* Instructions for the task *
In the listing below, find the line that contains "(374, 24) to (330, 184): 0.40" and the line that contains "Under (356, 32)". Quote both and every line between them, exactly, and nothing more.

*** Opening Input data ***

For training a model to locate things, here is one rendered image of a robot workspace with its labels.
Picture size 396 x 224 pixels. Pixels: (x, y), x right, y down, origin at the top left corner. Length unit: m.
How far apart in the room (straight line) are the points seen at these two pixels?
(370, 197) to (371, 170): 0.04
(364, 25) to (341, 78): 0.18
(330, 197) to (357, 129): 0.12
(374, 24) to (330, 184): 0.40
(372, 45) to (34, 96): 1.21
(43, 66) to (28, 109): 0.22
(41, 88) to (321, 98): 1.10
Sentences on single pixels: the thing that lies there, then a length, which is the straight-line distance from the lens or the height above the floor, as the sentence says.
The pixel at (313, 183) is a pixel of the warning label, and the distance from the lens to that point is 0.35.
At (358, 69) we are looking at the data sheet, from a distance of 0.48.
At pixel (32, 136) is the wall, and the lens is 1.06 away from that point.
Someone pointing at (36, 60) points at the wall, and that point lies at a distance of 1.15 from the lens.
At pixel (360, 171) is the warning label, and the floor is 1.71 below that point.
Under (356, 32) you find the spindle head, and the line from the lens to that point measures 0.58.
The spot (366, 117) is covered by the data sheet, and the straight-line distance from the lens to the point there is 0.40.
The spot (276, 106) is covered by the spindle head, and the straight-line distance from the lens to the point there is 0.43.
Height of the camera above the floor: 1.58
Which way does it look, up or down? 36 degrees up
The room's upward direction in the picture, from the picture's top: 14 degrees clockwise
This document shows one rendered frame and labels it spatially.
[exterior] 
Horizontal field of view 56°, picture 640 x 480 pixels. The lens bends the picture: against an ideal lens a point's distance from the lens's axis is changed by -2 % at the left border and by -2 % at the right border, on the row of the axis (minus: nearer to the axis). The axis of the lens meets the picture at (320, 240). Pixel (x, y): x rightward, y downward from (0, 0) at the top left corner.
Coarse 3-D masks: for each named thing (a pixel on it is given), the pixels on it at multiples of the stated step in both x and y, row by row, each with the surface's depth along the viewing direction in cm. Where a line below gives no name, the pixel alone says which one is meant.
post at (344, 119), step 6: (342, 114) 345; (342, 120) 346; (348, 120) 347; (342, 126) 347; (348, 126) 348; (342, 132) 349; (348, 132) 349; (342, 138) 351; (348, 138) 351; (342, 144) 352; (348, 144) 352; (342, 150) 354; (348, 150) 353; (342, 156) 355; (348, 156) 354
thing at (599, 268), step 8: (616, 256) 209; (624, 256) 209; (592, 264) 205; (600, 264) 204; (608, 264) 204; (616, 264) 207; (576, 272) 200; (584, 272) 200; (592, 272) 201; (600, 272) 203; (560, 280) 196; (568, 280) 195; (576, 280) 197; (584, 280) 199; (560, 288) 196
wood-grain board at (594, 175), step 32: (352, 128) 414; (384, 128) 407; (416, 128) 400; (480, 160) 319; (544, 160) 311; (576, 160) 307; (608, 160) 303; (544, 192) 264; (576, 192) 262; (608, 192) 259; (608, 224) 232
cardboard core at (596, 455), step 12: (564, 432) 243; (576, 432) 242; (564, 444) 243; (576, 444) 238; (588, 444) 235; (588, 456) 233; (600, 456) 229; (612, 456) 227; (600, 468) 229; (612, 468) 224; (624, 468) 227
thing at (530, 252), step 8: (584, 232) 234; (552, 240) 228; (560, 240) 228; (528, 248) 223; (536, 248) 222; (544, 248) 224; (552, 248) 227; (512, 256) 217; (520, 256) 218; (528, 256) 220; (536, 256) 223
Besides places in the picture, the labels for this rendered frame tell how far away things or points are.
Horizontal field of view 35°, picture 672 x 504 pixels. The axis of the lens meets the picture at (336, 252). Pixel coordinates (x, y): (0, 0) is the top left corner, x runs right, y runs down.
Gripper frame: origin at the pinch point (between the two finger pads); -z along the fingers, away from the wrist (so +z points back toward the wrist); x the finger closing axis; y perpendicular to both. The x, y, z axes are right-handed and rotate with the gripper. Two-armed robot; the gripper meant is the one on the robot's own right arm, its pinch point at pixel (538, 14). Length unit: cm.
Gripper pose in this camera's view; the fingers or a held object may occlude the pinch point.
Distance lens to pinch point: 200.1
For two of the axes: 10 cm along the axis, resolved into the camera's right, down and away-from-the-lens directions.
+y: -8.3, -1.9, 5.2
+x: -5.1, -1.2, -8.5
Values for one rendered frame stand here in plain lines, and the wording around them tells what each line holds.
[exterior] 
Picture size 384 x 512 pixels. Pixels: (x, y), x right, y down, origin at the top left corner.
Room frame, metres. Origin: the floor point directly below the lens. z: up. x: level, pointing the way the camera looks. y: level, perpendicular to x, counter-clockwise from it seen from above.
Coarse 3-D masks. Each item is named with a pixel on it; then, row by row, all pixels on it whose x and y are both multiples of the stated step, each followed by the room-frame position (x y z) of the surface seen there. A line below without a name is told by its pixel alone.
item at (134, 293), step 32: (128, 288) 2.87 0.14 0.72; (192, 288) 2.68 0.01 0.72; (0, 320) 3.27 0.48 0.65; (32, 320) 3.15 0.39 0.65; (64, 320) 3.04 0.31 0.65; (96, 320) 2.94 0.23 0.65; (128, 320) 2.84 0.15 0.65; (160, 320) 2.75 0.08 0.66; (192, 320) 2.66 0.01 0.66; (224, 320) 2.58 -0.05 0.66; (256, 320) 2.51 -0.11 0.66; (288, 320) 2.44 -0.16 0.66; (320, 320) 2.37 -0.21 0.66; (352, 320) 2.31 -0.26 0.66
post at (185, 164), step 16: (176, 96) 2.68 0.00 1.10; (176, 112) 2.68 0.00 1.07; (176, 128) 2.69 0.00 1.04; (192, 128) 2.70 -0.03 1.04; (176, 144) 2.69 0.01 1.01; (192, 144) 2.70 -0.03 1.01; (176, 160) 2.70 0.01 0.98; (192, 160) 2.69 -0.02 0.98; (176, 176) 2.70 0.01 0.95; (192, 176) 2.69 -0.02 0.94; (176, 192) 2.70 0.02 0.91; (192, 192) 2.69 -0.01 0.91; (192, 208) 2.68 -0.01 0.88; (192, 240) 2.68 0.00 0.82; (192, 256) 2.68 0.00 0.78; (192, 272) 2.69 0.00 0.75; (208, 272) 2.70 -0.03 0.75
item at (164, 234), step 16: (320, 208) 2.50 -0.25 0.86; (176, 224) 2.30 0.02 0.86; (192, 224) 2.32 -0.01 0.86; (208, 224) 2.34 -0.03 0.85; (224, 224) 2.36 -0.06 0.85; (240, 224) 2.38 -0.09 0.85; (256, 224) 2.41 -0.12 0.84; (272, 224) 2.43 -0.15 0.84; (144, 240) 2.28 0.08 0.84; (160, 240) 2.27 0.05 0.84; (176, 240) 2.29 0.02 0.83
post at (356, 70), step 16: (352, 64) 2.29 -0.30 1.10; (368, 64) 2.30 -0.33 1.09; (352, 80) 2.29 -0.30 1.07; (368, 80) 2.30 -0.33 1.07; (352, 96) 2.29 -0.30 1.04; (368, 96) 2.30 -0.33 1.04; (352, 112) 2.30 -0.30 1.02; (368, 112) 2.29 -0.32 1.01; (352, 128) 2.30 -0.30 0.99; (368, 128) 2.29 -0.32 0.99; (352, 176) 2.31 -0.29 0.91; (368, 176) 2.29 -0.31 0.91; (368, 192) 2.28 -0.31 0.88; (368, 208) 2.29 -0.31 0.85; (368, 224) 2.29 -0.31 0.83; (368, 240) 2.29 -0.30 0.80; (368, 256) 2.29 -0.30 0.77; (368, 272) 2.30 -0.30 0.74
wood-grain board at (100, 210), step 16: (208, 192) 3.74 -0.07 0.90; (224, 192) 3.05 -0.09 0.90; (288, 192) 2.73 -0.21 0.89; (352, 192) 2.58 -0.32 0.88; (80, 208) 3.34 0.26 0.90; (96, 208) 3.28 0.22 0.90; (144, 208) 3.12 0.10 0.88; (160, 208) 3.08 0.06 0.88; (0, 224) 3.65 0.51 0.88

*** Closing Input data ***

* Task solution *
(374, 24) to (330, 184): 0.40
(372, 45) to (34, 96): 1.21
(43, 66) to (28, 109): 0.22
(41, 88) to (321, 98): 1.10
Sentences on single pixels: the thing that lies there, then a length, which is the straight-line distance from the lens or the height above the floor, as the sentence says.
The pixel at (313, 183) is a pixel of the warning label, and the distance from the lens to that point is 0.35.
At (358, 69) we are looking at the data sheet, from a distance of 0.48.
At pixel (32, 136) is the wall, and the lens is 1.06 away from that point.
Someone pointing at (36, 60) points at the wall, and that point lies at a distance of 1.15 from the lens.
At pixel (360, 171) is the warning label, and the floor is 1.71 below that point.
Under (356, 32) you find the spindle head, and the line from the lens to that point measures 0.58.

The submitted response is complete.